Ruth E. Burdick (1998-99)

Deputy Associate General Counsel
Chief, Appellate and Supreme Court Litigation Branch
National Labor Relations Board

My clerkship with Shirley was both inspiring personally and foundational to my legal development. She stood as a living example of how to navigate a career dedicated to public service and built on a bedrock of ethics.  To this day, I keep of photograph of her in my office that I can see from my desk as a reminder that she is both watching me, and watching over me. 
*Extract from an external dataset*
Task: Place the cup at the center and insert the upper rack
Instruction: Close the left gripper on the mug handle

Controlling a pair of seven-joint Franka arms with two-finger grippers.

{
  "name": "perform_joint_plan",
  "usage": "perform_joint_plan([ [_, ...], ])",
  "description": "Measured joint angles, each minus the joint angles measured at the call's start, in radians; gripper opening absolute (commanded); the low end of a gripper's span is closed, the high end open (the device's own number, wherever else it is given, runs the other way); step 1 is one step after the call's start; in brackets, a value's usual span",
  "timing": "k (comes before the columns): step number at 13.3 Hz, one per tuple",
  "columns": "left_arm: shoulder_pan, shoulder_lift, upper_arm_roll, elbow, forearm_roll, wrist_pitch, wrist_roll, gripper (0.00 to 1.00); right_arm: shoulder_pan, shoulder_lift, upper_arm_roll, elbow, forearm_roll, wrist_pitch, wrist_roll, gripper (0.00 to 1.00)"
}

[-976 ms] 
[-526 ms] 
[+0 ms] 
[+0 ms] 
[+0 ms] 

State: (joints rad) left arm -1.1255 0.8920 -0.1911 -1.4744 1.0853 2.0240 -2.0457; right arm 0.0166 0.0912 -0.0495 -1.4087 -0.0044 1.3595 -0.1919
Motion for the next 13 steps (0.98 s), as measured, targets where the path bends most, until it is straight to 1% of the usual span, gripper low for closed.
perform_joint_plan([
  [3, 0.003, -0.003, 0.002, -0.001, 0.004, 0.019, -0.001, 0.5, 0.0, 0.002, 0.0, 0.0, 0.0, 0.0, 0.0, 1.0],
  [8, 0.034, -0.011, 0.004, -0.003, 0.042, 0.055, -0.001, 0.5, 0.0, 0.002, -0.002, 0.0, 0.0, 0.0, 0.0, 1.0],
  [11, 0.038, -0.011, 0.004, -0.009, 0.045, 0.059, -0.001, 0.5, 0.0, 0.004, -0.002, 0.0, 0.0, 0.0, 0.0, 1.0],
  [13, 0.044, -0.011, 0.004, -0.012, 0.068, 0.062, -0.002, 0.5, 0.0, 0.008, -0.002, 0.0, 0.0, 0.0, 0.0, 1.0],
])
In addition to a foremost legal mind, Shirley was tough as nails, and all business in the courtroom, often displaying a rather stern demeanor with the litigators. For instance, during the first oral argument one day, I witnessed an arguer, apparently overcome by fear, faint at the podium and slip to the floor right after she asked him the first question. We were worried that she might have killed him, but no, he had just been too nervous to eat breakfast. Back in chambers, Shirley dropped the courtroom face, and her true character displayed as good-natured and generous to a fault, and with a quick sense of humor at the ready. Because of her hard work and long hours, some court staff affectionately referred to her as “the energizer bunny.” Speaking of names, I clerked at a time which she was Chief Justice, and she wanted to be addressed by everyone, including those in her chambers, as “Chief.” But quietly behind her back, when she was out of earshot, Robin, her assistant, and I instead referred to her as “Chiefie,” a secret endearment. 
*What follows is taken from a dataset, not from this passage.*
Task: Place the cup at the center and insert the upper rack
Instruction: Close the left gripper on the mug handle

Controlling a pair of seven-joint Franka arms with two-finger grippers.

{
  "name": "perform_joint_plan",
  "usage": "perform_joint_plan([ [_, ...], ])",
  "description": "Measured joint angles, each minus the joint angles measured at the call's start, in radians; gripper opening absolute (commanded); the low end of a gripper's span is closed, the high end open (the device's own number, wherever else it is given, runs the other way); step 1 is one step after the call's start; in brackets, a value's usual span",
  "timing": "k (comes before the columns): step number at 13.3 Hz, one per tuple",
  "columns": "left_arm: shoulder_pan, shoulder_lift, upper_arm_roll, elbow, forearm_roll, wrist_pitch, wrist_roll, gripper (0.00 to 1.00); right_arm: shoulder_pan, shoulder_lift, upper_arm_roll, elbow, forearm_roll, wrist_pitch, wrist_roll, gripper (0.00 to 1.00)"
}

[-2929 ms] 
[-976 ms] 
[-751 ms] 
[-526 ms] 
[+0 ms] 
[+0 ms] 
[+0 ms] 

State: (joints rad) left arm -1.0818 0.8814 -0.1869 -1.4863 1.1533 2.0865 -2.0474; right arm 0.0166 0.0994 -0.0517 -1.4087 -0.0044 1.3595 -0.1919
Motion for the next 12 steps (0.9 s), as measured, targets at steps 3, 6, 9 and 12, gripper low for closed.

A 1999 campaign ad for Shirley Abrahamson
A 1999 campaign ad for Shirley Abrahamson

The year I clerked for Shirley was an election year.  When I came on-board, she said “you’re my election clerk, get on top of things and stay there, I’ll be busy, and then we’ll work hard.”  Sure enough, my experience in that very busy year was similar to how Lynn Haug (1988-1989), her prior election clerk, described it in her posted comments. I kept up with the flow of circulations, drafted bench memos and draft opinions, and then Shirley would appear for a string of days in which we worked through the cases well into the night. I found that work, and its pace, to be mentally stimulating, albeit exhausting. To this day, it makes me aware of how far I can mentally push myself when under multiple deadlines, just like muscle memory learned after a marathon. That April, when she won reelection, the jubilation was contagious. I will never forget the morning after she won re-election while I was on my way to chambers, a janitor at the Capitol pulled me aside, and said under his breath (with gusto and a clenched fist), “Thank god she kicked ass.” I immediately reported that to the Chief when I arrived to chambers, and she burst into extended laughter.